New search engine to go live
Internet users are expected to get their first glance of a new type of search application which is likely to revolutionise the way people get information online today.
Unlike Google which retrieves webpages based on supplied keywords, Wolfram Alpha is, according to its developer Stephen Wolfram, a “computational knowledge engine" that promises to deliver specific answers to questions.
While it is not being officially launched until Monday, internet users will be able to try out the application for the first time this evening and to follow a live webcast showing the service going live.
The new service allows users to posit specific questions which it answers by retrieving the response from structured data. So for an example, if an individual wants to know what the population of Dublin was in 1932, how many internet users there are in Asia or how much the movie Godfather IIgrossed at the box-office, Wolfram Alpha will provide the answers. However, it won't be able to tell you whether Brian Cowen is a good Taoiseach or why Ireland is responsible for so many appalling boybands.
It could be considered as a hybrid between a standard search engine and an encyclopaedia.
Rather than replacing Google, the company behind the service believe it will complement it by serving as an additional source of information for internet users.
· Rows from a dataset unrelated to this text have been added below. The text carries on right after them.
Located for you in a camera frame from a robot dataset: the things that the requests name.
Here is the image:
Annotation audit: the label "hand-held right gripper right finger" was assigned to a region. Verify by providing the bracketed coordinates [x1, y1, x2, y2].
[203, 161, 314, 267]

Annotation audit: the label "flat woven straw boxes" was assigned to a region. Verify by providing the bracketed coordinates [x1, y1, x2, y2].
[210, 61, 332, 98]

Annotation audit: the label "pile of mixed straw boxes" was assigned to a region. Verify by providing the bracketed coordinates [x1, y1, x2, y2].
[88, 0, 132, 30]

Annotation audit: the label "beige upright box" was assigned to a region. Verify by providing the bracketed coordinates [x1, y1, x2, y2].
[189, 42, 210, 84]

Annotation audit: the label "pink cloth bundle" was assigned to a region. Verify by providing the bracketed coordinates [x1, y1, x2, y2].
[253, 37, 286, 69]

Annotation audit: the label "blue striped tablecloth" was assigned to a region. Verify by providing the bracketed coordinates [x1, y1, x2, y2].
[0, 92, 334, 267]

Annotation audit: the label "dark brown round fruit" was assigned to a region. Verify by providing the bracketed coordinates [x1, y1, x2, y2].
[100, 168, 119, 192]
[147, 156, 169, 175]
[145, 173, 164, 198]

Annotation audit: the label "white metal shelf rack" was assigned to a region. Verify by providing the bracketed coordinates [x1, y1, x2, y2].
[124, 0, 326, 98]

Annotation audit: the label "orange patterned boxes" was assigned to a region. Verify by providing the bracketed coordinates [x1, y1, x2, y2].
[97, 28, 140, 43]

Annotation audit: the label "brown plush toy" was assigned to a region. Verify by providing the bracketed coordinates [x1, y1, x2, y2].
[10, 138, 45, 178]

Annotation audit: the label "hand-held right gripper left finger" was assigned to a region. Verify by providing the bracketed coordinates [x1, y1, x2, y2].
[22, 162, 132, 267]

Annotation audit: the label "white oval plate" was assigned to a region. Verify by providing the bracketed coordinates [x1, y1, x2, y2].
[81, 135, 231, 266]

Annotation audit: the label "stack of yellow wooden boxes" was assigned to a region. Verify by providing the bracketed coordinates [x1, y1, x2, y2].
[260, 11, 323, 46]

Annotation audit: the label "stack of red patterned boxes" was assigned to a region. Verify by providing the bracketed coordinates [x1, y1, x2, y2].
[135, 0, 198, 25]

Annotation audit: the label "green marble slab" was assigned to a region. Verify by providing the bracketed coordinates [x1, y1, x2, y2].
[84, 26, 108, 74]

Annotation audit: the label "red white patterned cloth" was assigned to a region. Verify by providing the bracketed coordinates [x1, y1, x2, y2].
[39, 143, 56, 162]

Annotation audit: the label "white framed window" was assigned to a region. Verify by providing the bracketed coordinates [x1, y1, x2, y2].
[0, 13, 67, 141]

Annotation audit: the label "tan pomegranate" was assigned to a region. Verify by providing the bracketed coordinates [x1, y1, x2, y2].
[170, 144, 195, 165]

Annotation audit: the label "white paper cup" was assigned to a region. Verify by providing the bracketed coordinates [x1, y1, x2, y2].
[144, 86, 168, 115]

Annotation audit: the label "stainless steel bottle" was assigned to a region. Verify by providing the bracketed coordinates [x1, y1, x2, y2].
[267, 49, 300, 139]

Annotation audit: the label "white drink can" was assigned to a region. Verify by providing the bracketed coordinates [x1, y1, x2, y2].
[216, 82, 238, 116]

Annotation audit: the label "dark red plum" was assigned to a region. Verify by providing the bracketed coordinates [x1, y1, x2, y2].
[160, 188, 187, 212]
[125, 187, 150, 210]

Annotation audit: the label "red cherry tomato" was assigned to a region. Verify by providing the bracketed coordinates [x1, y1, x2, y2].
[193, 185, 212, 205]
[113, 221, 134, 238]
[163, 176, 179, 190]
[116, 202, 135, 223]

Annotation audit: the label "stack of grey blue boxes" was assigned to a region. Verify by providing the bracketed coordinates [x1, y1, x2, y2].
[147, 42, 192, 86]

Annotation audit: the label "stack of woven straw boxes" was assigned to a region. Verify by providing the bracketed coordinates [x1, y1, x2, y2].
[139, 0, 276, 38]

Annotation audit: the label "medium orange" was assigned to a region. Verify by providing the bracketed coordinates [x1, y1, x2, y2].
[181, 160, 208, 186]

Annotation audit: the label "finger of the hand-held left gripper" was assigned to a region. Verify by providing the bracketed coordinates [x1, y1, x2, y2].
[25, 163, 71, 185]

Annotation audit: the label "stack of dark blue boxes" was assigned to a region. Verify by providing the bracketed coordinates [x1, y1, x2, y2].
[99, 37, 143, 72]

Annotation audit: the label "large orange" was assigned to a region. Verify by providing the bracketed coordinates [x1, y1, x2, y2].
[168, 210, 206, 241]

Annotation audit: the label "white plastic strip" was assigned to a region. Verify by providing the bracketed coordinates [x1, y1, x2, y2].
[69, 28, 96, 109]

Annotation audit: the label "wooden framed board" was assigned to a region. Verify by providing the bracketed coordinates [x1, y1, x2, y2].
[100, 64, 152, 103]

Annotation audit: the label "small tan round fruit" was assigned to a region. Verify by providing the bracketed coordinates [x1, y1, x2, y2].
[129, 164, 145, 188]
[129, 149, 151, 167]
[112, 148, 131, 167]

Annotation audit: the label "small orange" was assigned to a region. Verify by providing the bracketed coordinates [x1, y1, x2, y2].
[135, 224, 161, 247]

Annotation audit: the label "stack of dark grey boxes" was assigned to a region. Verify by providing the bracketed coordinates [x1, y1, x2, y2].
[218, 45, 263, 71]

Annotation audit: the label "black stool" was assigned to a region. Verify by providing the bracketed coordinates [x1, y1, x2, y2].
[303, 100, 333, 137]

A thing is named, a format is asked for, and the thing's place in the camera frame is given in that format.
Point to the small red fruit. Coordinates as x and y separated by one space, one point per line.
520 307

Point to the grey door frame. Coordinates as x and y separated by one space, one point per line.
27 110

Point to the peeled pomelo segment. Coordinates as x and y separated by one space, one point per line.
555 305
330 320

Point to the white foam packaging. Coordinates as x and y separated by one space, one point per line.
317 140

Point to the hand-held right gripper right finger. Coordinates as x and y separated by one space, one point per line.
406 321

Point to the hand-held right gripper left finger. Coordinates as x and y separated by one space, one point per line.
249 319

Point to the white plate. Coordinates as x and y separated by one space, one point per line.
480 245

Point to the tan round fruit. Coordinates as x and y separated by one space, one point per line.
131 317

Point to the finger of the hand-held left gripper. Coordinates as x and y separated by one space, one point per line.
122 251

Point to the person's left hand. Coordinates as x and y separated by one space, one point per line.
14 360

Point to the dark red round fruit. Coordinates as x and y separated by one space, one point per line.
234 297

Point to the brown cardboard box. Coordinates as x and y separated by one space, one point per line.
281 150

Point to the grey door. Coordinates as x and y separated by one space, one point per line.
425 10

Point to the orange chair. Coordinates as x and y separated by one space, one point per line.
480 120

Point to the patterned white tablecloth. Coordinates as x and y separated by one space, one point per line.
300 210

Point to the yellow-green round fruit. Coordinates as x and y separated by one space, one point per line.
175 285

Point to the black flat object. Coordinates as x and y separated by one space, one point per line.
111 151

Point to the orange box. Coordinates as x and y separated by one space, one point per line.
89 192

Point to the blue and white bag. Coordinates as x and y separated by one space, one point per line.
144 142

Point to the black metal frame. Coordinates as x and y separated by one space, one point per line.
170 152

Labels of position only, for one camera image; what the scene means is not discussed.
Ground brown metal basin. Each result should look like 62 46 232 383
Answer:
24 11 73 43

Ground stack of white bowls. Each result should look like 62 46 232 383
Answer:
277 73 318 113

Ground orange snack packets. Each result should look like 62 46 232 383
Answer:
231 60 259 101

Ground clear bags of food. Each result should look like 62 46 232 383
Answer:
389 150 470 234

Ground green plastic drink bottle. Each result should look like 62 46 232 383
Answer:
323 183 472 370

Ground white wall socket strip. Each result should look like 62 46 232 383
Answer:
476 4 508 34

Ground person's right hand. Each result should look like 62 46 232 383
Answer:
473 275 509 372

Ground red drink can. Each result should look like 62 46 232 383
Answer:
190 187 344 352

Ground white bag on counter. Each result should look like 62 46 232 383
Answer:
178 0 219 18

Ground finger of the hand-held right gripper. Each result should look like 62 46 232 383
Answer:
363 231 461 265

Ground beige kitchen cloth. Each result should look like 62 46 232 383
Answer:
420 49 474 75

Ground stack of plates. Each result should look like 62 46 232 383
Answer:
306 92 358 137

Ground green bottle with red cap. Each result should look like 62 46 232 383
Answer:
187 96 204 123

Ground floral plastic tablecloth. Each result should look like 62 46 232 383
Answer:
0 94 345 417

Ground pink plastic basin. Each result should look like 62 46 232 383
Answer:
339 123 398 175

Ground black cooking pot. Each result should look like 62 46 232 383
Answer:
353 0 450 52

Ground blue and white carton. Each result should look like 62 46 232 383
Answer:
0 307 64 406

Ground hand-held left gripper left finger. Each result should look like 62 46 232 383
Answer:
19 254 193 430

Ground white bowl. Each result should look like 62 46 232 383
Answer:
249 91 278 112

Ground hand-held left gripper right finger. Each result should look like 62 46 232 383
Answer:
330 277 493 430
The online service has been developed by Stephen Wolfram who also developed Mathematica, a leading application for doing complex math on desktop computers.
Speaking ahead of tonight’s launch, John McLoone, a senior developer at Wolfham Research, told the Irish Times that the service is expected to handle about 175 million queries a day, or five billion per month.
"We have teams of curators who are charged with looking at various sources and putting together multiple datasets in order to compile accurate answers across a range of subjects,” he said.
“I believe that the service stands a good chance of joining the short-list of valued tools that people use to find out information.”